Yeah, I’ve been thinking about that as well. The idea has been floated around before as a volunteer position – I’m not sure that’d work as well as a staff member. In any event, This is a very convincing argument to do it – I hope Guillom can make this happen from within the Foundation.
I was also considering the difference in the experience of filing a bug against MediaWiki vs my recent experiences filing bugs against the Gerrit code review tool for git. In the latter case, I spoke directly with a core developer about the issue, and proposed solutions. After figuring out what was a bug and what wasn’t, and what direction the solution should take, I filed bugs with those details.
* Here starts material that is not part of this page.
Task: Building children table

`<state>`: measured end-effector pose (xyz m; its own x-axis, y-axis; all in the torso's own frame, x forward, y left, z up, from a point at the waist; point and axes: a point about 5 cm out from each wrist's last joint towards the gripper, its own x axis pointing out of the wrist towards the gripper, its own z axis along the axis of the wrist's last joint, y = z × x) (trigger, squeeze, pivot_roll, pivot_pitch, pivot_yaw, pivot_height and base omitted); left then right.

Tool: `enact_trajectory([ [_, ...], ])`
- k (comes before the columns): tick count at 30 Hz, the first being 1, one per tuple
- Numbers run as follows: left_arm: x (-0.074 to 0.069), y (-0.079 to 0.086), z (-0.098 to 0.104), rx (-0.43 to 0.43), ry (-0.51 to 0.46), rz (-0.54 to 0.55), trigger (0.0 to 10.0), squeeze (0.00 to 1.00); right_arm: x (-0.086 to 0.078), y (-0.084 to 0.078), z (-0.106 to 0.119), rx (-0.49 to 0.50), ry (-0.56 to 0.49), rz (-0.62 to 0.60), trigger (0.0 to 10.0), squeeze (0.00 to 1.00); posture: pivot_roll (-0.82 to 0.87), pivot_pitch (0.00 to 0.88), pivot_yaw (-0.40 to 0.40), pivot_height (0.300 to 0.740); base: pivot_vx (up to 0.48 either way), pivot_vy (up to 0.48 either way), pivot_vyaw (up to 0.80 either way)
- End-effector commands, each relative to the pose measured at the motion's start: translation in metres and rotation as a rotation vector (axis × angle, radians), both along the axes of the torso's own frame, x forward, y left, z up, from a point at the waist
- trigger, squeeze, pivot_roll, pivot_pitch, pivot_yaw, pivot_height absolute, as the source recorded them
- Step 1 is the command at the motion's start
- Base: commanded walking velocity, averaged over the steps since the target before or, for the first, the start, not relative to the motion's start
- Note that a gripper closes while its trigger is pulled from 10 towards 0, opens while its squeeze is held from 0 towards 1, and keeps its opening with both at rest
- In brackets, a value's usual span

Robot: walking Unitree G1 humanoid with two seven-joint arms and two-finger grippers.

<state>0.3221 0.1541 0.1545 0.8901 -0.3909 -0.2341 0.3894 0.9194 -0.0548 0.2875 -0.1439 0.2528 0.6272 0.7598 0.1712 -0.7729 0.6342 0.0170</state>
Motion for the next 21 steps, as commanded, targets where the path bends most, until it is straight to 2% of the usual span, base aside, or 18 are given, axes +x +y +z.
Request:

In comparison, filing a bug against MediaWiki provided (in most cases) zero feedback until months down the road – often that feedback is that the issue won’t be fixed. Instead, we should try to provide immediate feedback on every bug as they are filed – in particular whether the bug is accepted or not. Even better would be providing an opportunity to figure that out before the bug is even filed. I can’t immediately think of something more disheartening than having your bug rejected, or simply ignored. This is especially true for UX issues, which until recently have not been taken seriously. Even now, UX work is focused on the vector skin, and maybe a bit on FlaggedRevs (now that enwiki is involved, UX issues might be taken seriously – nobody cared about these problems earlier). This role could be filled by whoever is tasked with the “development community co-ordinator” and could make a big difference in how our tracker is used.
Finally, we need to ensure projects like AbuseFilter or LQT are taken to completion. Currently these projects lack polish (to be fair, LQT is still in the works), simply because the UX issues can be swept aside as insignificant in comparison to completing the core development. That isn’t good enough & the Foundation should be providing guidance with the aim of completing that missing polish.